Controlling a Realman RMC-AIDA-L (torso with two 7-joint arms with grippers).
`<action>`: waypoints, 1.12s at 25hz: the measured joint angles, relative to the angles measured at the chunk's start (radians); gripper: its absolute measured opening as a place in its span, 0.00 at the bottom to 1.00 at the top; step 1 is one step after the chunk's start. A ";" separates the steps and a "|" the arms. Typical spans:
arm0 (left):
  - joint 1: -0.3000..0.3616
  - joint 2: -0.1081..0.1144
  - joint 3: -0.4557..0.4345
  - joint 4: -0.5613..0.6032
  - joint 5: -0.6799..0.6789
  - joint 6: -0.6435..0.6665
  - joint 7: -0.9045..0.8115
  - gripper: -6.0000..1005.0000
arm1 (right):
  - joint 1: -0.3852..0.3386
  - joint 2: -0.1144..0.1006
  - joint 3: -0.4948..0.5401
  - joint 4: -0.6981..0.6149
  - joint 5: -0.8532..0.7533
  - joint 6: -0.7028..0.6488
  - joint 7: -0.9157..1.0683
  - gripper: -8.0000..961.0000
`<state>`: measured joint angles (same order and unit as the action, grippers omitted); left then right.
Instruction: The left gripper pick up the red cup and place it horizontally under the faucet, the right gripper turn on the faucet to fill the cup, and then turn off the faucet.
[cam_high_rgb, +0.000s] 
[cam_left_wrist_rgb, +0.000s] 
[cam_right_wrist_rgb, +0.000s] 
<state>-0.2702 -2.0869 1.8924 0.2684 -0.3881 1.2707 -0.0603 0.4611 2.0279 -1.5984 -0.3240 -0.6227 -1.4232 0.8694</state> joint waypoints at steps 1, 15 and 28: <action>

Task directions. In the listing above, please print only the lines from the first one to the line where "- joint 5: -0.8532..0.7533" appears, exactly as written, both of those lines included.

Solution to the exercise.
Controlling a Realman RMC-AIDA-L (torso with two 7-joint arms with grippers).
`<action>`: waypoints, 1.12s at 25hz: the measured joint angles, relative to the angles measured at the chunk's start (radians); gripper: its absolute measured opening as a place in its span, 0.00 at the bottom to 1.00 at the top; step 1 is one step after the chunk's start. A ";" separates the steps and a "|" the arms. Typical spans:
arm0 (left):
  - joint 1: -0.3000..0.3616
  - joint 2: -0.1081..0.1144
  - joint 3: -0.4557..0.4345
  - joint 4: -0.5613..0.6032
  - joint 5: -0.6799..0.6789
  - joint 6: -0.6435..0.6665
  - joint 7: -0.9045..0.8115
  - gripper: -6.0000..1005.0000
arm1 (right):
  - joint 1: -0.3852..0.3386
  - joint 2: -0.1144..0.1006
  - joint 3: -0.4948..0.5401
  - joint 4: -0.6981..0.6149
  - joint 5: -0.8532..0.7533

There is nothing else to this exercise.